EXTRACTED DATA section start

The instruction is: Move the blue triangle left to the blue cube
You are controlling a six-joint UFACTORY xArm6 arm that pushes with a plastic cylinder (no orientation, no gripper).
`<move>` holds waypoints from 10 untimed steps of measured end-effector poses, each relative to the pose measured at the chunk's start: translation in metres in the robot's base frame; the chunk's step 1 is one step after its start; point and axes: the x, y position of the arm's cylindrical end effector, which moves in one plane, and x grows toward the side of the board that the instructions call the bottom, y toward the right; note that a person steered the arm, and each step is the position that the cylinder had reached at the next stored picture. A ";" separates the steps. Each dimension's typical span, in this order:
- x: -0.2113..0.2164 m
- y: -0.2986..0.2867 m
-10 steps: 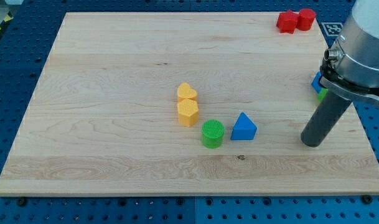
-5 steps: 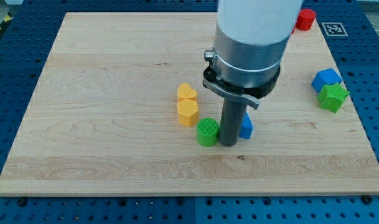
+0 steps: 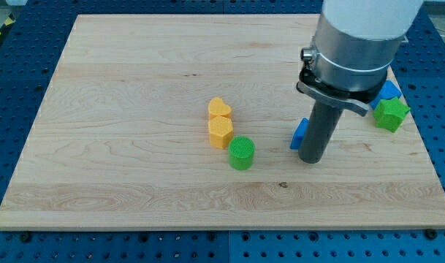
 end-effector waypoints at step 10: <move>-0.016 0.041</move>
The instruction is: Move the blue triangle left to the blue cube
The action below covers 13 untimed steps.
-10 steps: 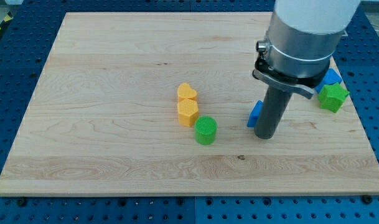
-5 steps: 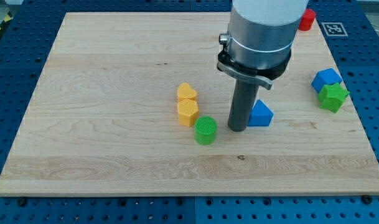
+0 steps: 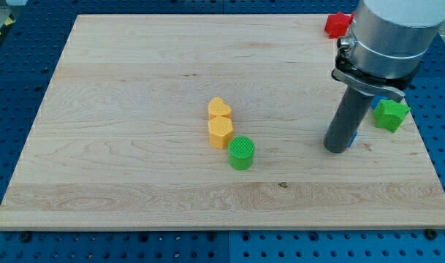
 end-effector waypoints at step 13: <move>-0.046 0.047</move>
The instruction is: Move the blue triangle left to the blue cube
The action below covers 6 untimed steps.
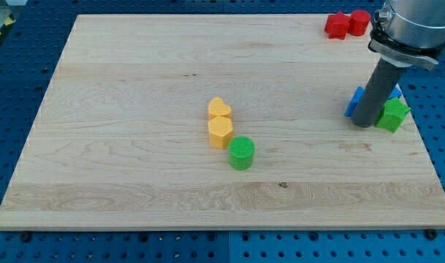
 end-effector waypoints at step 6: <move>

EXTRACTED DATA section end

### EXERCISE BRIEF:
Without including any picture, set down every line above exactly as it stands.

### THE ANSWER:
The instruction is: Move the blue triangle left to the blue cube
You are controlling a six-joint UFACTORY xArm6 arm that pushes with a plastic cylinder (no orientation, no gripper).
`<move>` holds waypoints from 10 untimed steps of measured end-effector poses, each relative to the pose measured at the chunk's start: translation in metres in the robot's base frame; the chunk's step 1 is one step after its start; point and axes: the x, y position of the arm's cylindrical end effector, which moves in one plane, and x grows toward the side of the board that the instructions call the bottom, y toward the right; note that a person steered the arm, and each step is the position that the cylinder had reached at the next stored picture. A ";" separates the steps. Each dimension's typical span, in this order:
- x: -0.2113..0.2164 m
- y: -0.2986..0.2867 m
-10 steps: 
-5 steps: 
+0 steps: 
 end-effector waypoints at step 10: <move>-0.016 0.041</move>
The instruction is: Move the blue triangle left to the blue cube
The action below covers 13 untimed steps.
-10 steps: 
-5 steps: 
+0 steps: 
 end-effector waypoints at step 13: <move>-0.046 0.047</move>
The instruction is: Move the blue triangle left to the blue cube
The action below covers 6 untimed steps.
 end-effector waypoints at step 6: <move>

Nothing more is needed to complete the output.